Tuesday, July 28, 2015

Made You Up by Francesca Zappia


I saw this title advertised on Goodreads, and it caught my eye mostly because of the cover art. When I read the summary it sounded intriguing, but it wasn’t until I looked through the reader reviews that I decided to give it a try. Made You Up uses a writing mechanism I had never read before – something known as the unreliable narrator. So I suppose you could say I read this book as much for the technique as for the story. Here is the summary, as presented on Amazon.

Reality, it turns out, is often not what you perceive it to be—sometimes, there really is someone out to get you. For fans of Silver Linings Playbook and Liar, this thought-provoking debut tells the story of Alex, a high school senior—and the ultimate unreliable narrator—unable to tell the difference between real life and delusion.

Alex fights a daily battle to figure out what is real and what is not. Armed with a take-no-prisoners attitude, her camera, a Magic 8 Ball, and her only ally (her little sister), Alex wages a war against her schizophrenia, determined to stay sane long enough to get into college. She's pretty optimistic about her chances until she runs into Miles. Didn't she imagine him? Before she knows it, Alex is making friends, going to parties, falling in love, and experiencing all the usual rites of passage for teenagers. But Alex is used to being crazy. She's not prepared for normal. Can she trust herself? Can we trust her?

It ended up being a fairly typical high school setting, with the misfits pitted against the popular kids, jocks and cheerleaders – the same as seventy-five percent of all YA literature. But while the setting was typical, the main character and her story were not.

The unreliable narrator is a writing mechanism, where the reader is never entirely sure what is real and what is not. Alex’s paranoid schizophrenia was the perfect catalyst for this, as she’s never entirely sure whether what she’s seeing is real or a hallucination, whether her paranoia is based in facts and real danger or in her mental disorder.

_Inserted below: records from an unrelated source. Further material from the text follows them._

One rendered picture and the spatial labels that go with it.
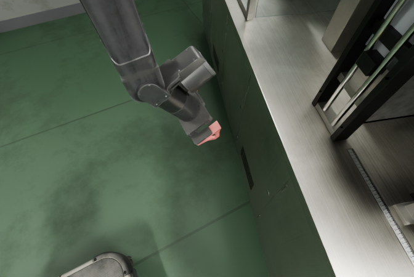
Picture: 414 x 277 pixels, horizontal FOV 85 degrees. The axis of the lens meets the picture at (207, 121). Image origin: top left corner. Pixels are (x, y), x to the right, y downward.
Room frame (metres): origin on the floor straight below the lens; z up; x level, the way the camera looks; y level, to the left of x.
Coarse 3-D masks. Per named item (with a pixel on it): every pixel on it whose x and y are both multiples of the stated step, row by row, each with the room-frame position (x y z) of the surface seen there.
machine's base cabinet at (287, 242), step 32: (224, 32) 1.27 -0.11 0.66; (224, 64) 1.21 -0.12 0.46; (224, 96) 1.13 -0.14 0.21; (256, 96) 0.64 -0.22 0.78; (256, 128) 0.56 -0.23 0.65; (256, 160) 0.46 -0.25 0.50; (256, 192) 0.36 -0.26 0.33; (288, 192) 0.23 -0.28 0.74; (256, 224) 0.23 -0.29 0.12; (288, 224) 0.15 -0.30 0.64; (288, 256) 0.05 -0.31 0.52; (320, 256) 0.04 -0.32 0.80
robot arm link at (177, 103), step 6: (180, 84) 0.28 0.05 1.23; (174, 90) 0.27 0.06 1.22; (180, 90) 0.28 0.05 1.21; (186, 90) 0.28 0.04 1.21; (174, 96) 0.27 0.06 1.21; (180, 96) 0.27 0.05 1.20; (186, 96) 0.29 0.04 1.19; (168, 102) 0.26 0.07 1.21; (174, 102) 0.26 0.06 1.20; (180, 102) 0.27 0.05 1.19; (162, 108) 0.26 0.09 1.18; (168, 108) 0.26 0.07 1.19; (174, 108) 0.26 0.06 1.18; (180, 108) 0.27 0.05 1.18
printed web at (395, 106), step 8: (408, 80) 0.42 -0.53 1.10; (400, 88) 0.42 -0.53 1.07; (408, 88) 0.42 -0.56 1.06; (392, 96) 0.42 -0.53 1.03; (400, 96) 0.43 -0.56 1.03; (408, 96) 0.43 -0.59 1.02; (384, 104) 0.42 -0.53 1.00; (392, 104) 0.43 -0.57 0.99; (400, 104) 0.43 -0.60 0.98; (408, 104) 0.44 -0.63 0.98; (376, 112) 0.42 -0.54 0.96; (384, 112) 0.43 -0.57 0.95; (392, 112) 0.43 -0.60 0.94; (400, 112) 0.44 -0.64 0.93; (408, 112) 0.44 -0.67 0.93; (368, 120) 0.42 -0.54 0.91
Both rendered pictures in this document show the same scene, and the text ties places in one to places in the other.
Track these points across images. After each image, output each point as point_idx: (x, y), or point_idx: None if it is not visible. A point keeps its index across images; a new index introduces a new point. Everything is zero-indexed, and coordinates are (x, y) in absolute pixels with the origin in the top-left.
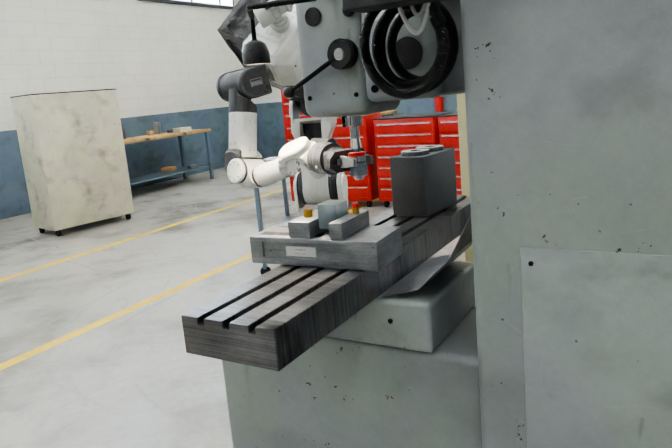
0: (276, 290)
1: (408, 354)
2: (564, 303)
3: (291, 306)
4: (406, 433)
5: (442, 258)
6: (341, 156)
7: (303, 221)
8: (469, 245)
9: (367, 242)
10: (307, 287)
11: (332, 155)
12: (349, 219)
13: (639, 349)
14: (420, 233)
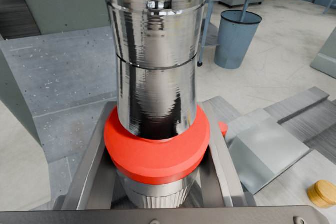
0: (323, 141)
1: None
2: None
3: (304, 105)
4: None
5: (71, 179)
6: (241, 187)
7: (327, 162)
8: (77, 127)
9: (226, 101)
10: (289, 128)
11: (321, 213)
12: (242, 116)
13: None
14: (51, 205)
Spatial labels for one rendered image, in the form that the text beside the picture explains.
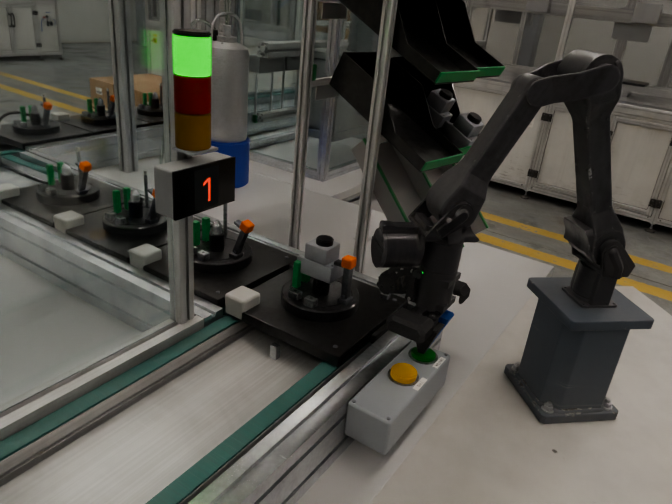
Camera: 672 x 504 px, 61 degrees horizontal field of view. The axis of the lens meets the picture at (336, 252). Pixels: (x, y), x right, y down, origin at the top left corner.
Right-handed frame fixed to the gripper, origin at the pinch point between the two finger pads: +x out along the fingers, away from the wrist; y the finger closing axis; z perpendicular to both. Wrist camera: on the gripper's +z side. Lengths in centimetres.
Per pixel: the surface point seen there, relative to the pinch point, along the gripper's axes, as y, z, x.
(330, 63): -87, 80, -26
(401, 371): 7.4, -0.1, 3.0
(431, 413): -0.2, -3.7, 14.1
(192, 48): 19, 32, -39
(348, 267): -0.6, 15.6, -6.0
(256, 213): -48, 75, 14
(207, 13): -81, 128, -36
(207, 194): 17.2, 30.6, -18.9
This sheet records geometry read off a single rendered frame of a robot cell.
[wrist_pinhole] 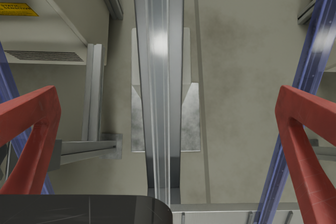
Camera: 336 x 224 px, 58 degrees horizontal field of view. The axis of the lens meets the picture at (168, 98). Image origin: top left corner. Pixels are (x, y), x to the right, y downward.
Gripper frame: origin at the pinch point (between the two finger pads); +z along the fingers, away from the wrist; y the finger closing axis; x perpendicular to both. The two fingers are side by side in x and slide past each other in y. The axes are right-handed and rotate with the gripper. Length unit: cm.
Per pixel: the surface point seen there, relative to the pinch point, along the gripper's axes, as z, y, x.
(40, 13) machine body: 51, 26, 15
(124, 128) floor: 74, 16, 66
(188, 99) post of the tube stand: 80, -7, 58
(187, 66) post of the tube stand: 16.4, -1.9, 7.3
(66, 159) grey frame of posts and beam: 28.4, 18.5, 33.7
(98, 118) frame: 52, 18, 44
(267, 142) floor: 70, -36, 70
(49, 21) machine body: 55, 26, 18
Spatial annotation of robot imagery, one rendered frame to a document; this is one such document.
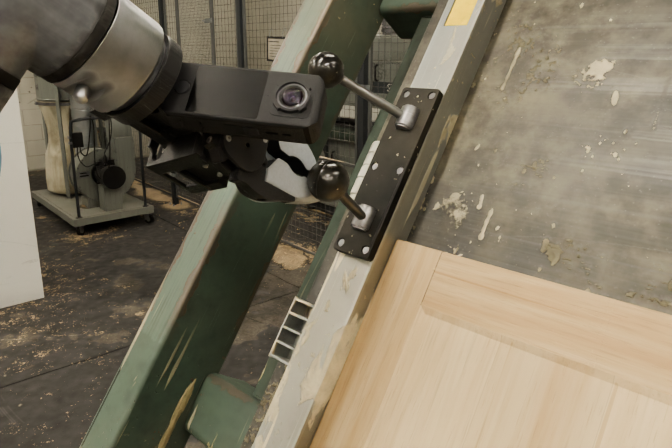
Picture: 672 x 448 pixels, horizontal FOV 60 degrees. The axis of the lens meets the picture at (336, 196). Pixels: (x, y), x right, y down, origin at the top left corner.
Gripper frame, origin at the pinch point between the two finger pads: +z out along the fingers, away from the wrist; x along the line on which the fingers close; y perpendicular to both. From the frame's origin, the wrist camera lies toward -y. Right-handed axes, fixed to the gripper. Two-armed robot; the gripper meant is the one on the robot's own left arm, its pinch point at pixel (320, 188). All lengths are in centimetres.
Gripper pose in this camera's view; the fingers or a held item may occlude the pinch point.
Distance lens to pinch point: 54.6
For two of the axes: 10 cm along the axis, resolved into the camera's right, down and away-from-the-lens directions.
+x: -1.3, 9.0, -4.2
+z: 5.6, 4.2, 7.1
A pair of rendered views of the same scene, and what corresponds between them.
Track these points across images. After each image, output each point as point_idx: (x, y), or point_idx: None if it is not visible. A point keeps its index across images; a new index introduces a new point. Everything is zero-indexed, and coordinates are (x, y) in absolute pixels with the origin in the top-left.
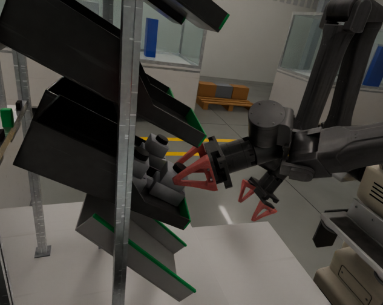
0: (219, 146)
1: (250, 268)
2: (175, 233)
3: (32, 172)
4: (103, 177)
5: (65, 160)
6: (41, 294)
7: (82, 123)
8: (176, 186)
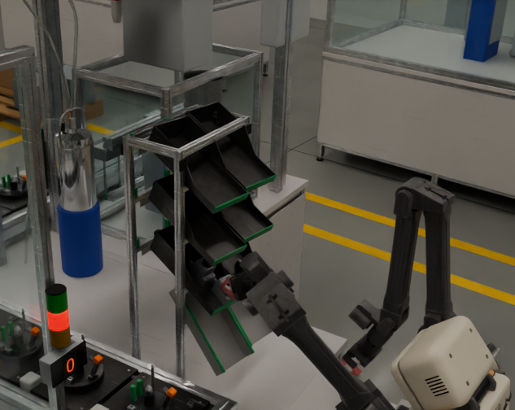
0: (245, 273)
1: None
2: (298, 366)
3: None
4: None
5: (165, 253)
6: (175, 347)
7: None
8: (222, 290)
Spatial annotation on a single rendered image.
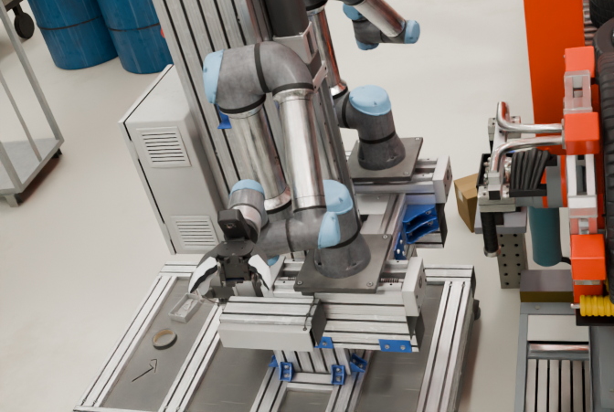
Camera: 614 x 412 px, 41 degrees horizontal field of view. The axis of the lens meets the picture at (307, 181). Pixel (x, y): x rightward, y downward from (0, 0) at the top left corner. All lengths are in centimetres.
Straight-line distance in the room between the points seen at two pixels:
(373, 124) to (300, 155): 68
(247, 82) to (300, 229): 35
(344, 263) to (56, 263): 230
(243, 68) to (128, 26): 389
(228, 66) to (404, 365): 127
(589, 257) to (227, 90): 91
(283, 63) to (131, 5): 384
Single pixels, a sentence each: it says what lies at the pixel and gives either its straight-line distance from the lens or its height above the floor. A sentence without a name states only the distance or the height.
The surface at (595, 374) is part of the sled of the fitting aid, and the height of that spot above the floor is 15.
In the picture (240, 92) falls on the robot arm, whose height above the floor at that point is 138.
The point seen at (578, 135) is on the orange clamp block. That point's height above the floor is 113.
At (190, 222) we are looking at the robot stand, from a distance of 241.
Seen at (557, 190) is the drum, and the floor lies 87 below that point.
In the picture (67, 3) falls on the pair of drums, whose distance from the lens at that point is 614.
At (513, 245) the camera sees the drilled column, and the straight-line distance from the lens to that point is 312.
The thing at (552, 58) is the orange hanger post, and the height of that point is 102.
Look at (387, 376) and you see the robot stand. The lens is 272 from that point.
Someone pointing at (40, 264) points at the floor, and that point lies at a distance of 424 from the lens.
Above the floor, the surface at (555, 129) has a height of 100.
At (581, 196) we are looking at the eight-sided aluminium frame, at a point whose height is 98.
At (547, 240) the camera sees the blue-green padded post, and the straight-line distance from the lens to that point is 254.
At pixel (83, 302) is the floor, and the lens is 385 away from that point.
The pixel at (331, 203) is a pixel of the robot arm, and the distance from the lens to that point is 204.
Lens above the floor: 218
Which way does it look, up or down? 32 degrees down
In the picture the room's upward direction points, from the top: 15 degrees counter-clockwise
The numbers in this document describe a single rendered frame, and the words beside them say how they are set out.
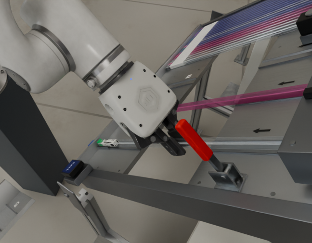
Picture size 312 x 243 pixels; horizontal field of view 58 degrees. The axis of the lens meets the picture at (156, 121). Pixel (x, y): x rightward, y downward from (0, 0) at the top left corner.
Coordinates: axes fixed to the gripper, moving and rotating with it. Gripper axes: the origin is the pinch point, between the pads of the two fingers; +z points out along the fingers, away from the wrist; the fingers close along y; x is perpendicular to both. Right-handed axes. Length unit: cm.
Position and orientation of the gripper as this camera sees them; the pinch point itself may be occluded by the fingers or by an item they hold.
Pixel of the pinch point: (176, 141)
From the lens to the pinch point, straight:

I picked it up for the writing mechanism and stayed for the story. As Alex tries to go through her senior year as normally as possible, everything colludes against her. From a python in the ceiling tiles, to a principal that worships the school’s scoreboard, to an English teacher more like a drill sergeant, she’s left wondering whether she’s constantly hallucinating or is reality really that unreal? It might sound obnoxious, to never be completely sure of what you’re reading, but it was actually handled really well, and ended up being more like a mystery than a trip into Wonderland. A mystery I never completely solved until the end – always a bonus. I hate figuring everything out way ahead of time.

She bonds with a group of students that volunteer to run the gym for all the school’s sporting events, and for the first time she has real friends. Friends that she works with to solve the mystery of the bizarre happenings at their school. And one of them may be more than a friend.

Miles was the typical YA love-interest that I’ve read over. And over. And over. Dark, brooding, and mysterious. Is there no other style of love-interest? It’s getting just a hair cliché. And I’m getting more than a hair annoyed. But he wasn’t as bad as some I’ve read. The little mafia-style ‘jobs’ that students pay him to do were a fun angle, as was his interest in words, history, and learning.

There wasn’t much language, but there was your required make-out scene that every YA novel seems to have. The twists and turns and little mysteries of the plot kept it interesting and enjoyable, but really it was just a fun one-time read. Overall, after finishing it, it was rather forgettable. I didn’t even remember the heroine’s name when I sat down to write this. For YA enthusiasts, this would be one to add to the to-read list, simply for how interesting the plot is while you’re reading it. But if YA lit isn’t really your thing, I wouldn’t bother.